1. Contribuer à rendre accessible ce qui ne l’est pas aujourd’hui : des biomarqueurs, de l’imagerie cérébrale de pointe pour déceler l’hypoxie, la neuro-inflammation, la bio-informatique, la recherche translationnelle, des antibiotiques sélectifs qui n’altèrent pas le microbiote, mais aussi d’autres thérapeutiques au sein d’une prise en charge effective ;

2. Prendre en compte en France toute la littérature internationale sur les persisters, sachant que cette littérature scientifique abondante sur la persistance infectieuse de Borrelia n’a pas été prise en compte par la HAS (suivant l’argent qu’elle relève d’un autre grade scientifique que le grade A).

3. Développer des thérapeutiques ciblées et individualisées – et de meilleurs outils diagnostics car trop de malades de Lyme ignorent aujourd’hui en souffrir.

Cette rencontre fut aussi l’occasion de dire combien nous avons apprécié le symposium tenu à l’Institut Cochin le 5 décembre 2025. D’abord, car nous avons été frappés de nous y sentir à ce point en terrain connu : la proximité avec le covid long et les autres PAI était frappante, du point de vue aussi bien des symptômes que des mécanismes biologiques sous-jacents, en passant par les pistes thérapeutiques.

Ce qui signe la pertinence du cadre scientifique commun des Post-Acute Infections (PAI) ou IACI (Infection Associated Chronic Illnesses), et d’un dialogue accru entre les communautés de recherche et les associations de patients.

Ensuite, car plusieurs exposés ont montré l’intérêt de sortir d’approches clivées par pathogènes, au regard notamment du caractère souvent polymicrobien des tableaux de post-infection aigue (virus, bactéries, parasites, champignons…).  

Cela fut, pour nous, l’occasion de rappeler que la littérature estime à 14% la part de la population mondiale qui a été exposée à Borrelia, et d’évoquer l’article récemment paru dans Pathogens, qui montre qu’il est fréquent de trouver des Borrelia, mais aussi des Babesia et des Bartonella derrière des syndromes d’EM/SFC.
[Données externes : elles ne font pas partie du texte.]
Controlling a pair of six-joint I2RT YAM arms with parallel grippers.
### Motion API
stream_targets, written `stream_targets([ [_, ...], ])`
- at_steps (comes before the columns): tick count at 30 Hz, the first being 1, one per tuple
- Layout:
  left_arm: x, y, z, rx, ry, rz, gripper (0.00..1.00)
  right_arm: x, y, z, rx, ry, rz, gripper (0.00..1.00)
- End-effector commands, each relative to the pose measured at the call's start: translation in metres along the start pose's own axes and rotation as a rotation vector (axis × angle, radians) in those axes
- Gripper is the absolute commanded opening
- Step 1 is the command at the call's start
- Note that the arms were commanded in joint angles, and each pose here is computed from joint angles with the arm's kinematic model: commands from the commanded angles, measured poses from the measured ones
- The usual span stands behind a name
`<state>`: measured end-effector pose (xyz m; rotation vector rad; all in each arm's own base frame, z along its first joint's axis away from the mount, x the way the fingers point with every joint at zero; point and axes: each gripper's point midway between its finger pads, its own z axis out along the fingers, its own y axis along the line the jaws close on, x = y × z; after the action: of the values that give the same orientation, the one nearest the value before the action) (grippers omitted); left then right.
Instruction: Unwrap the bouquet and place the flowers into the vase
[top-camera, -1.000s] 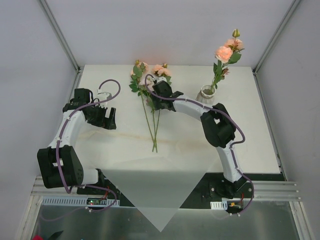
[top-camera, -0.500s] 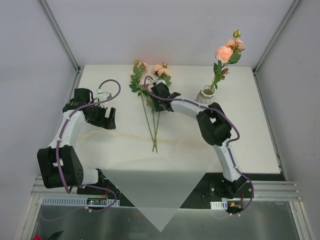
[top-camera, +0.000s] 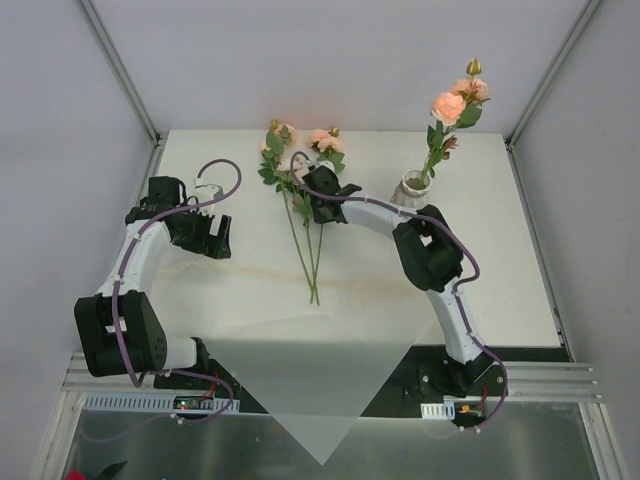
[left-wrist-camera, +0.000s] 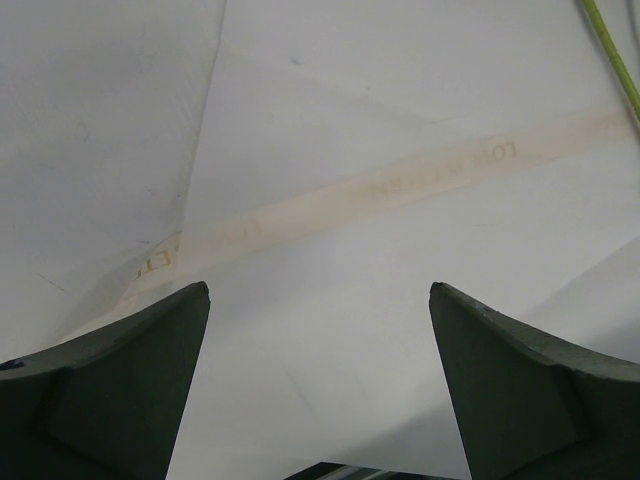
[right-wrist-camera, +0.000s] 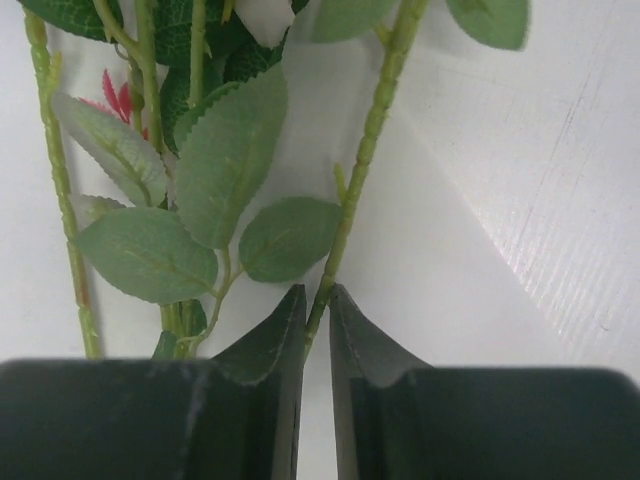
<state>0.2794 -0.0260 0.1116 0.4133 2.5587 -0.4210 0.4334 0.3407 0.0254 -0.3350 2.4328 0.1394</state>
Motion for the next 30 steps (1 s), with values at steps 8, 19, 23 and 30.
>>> stream_targets([
  [8,-0.005,0.003,-0.012,-0.036,-0.035,0.037,0.92,-0.083,-0.016,-0.096,0.0,-0.272,0.063,0.01],
  [19,-0.004,0.004,-0.013,-0.046,-0.033,0.042,0.92,-0.165,-0.014,-0.235,-0.068,-0.798,-0.024,0.01],
  [23,-0.003,0.004,-0.013,-0.043,-0.032,0.04,0.92,-0.209,-0.025,-0.32,-0.078,-1.08,-0.064,0.0],
  [30,-0.005,0.003,-0.013,-0.038,-0.035,0.038,0.92,-0.267,-0.071,-0.464,0.048,-1.491,-0.099,0.01],
])
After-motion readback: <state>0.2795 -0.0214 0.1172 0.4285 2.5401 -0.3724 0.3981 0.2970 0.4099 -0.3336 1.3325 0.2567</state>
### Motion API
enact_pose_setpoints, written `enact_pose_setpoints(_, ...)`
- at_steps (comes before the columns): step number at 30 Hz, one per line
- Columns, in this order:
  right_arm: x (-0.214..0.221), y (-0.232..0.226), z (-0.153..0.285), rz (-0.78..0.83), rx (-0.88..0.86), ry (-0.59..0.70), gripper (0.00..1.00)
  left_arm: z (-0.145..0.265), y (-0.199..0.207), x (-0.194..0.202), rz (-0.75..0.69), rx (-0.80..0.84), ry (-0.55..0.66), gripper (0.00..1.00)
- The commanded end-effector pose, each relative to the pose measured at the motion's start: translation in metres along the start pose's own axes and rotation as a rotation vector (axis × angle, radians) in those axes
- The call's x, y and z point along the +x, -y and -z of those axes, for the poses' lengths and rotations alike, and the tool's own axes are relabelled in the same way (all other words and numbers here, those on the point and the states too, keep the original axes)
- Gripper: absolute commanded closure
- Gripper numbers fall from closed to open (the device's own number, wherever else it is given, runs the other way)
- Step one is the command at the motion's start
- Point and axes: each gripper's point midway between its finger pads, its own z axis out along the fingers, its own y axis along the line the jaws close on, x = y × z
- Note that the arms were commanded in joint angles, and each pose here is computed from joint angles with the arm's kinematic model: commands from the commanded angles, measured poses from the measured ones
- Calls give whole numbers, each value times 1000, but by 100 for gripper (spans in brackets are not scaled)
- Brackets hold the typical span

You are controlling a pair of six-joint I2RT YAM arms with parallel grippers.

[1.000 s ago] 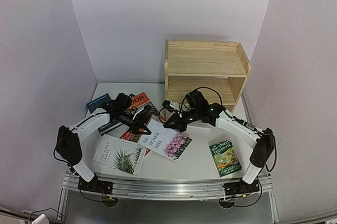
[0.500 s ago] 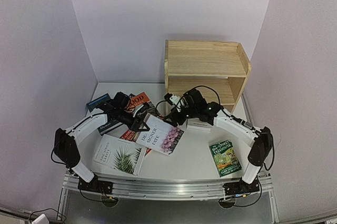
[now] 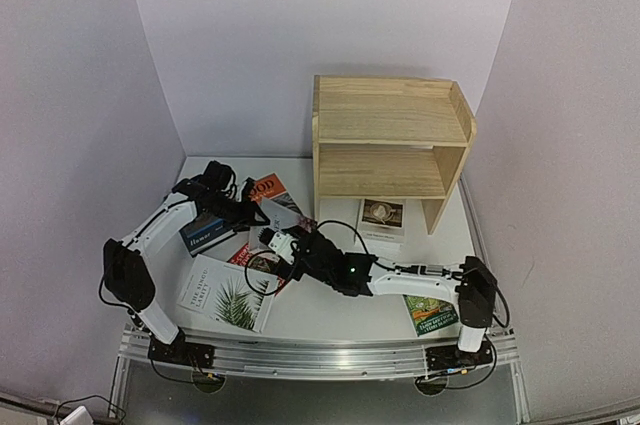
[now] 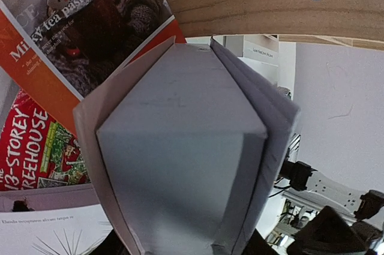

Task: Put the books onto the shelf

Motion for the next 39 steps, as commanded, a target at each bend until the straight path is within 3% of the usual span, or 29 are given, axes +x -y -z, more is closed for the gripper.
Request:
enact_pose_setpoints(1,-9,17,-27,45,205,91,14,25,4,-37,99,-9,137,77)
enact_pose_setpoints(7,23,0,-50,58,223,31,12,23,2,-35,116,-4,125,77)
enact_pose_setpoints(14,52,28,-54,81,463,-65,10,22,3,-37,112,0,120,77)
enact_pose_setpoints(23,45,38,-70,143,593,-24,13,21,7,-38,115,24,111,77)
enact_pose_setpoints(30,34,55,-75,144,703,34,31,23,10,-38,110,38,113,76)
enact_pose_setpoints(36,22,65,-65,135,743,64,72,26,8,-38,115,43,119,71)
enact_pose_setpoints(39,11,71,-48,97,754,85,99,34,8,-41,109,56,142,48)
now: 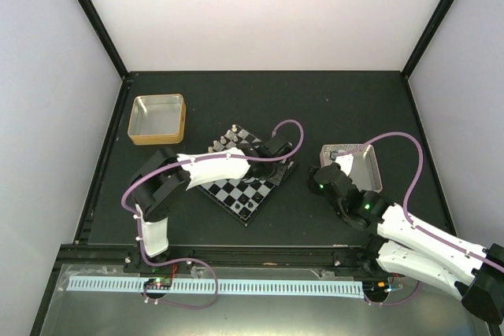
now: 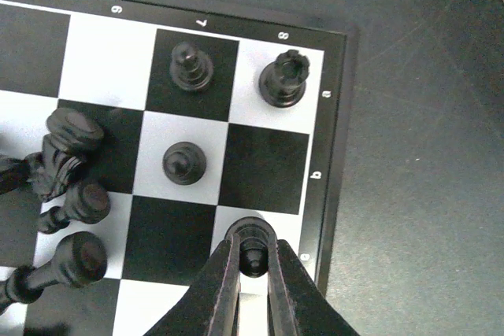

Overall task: Set up the chess pieces on the board
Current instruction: Place the chess piece on the chessboard, then pick up the chess piece from the chessboard, then place the chess piece on the chessboard.

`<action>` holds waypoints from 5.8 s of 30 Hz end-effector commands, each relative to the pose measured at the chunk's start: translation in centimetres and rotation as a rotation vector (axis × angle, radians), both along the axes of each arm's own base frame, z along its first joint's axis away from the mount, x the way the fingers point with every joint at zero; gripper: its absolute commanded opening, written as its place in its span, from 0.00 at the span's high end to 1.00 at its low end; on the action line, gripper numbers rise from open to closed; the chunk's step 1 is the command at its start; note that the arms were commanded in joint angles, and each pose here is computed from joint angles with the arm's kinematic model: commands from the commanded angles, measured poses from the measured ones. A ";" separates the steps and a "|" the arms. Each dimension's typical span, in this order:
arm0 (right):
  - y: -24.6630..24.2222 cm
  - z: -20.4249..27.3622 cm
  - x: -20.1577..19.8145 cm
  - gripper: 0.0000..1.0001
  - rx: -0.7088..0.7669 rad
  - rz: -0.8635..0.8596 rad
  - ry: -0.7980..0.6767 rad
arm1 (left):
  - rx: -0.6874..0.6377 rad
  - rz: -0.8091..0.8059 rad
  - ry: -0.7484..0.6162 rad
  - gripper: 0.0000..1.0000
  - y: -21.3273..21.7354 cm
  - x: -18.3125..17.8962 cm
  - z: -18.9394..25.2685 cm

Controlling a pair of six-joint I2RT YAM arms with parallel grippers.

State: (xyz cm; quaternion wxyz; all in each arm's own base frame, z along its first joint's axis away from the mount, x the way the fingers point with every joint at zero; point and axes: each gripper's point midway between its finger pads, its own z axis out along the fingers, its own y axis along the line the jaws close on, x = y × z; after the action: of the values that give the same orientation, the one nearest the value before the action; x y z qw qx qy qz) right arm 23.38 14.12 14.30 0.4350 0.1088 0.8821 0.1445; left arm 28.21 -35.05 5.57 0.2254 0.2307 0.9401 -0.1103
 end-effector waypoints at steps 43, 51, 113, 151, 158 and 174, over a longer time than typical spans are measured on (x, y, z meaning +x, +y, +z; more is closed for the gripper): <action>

Nous avons aussi fait part de notre regret que la piste infectieuse ne soit pas systématiquement testée face à la présentation de troubles psychiatriques, anxieux ou dépressif.

Enfin, nous avons ajouté que le symposium nous avait aussi conquis en montrant  tout l’intérêt d’une interdisciplinarité, aussi rare qu’essentielle, entre les différentes spécialités médicales et scientifiques, au-delà du seul cadre de l’infectiologie pour comprendre ces syndromes poly-systémiques.

Les riches discussions qui ont suivi ont été pour les associations d’exprimer de vives attentes à l’égard des chercheurs, dont elles attendent que la diffusion des travaux réduise les formes de déni, d’ignorance et de maltraitance auxquelles les malades Covid long, ME et Lyme long, endurent encore très souvent au sein du monde hospitalier. En retour, les chercheurs ont souligné combien la mobilisation des associations était cruciale pour obtenir des fonds pour la recherche auprès des politiques. Ils les ont invitées à se fédérer, et se spécialiser, afin de gagner en visibilité et en légitimité auprès des pouvoirs publics et des autorités sanitaires.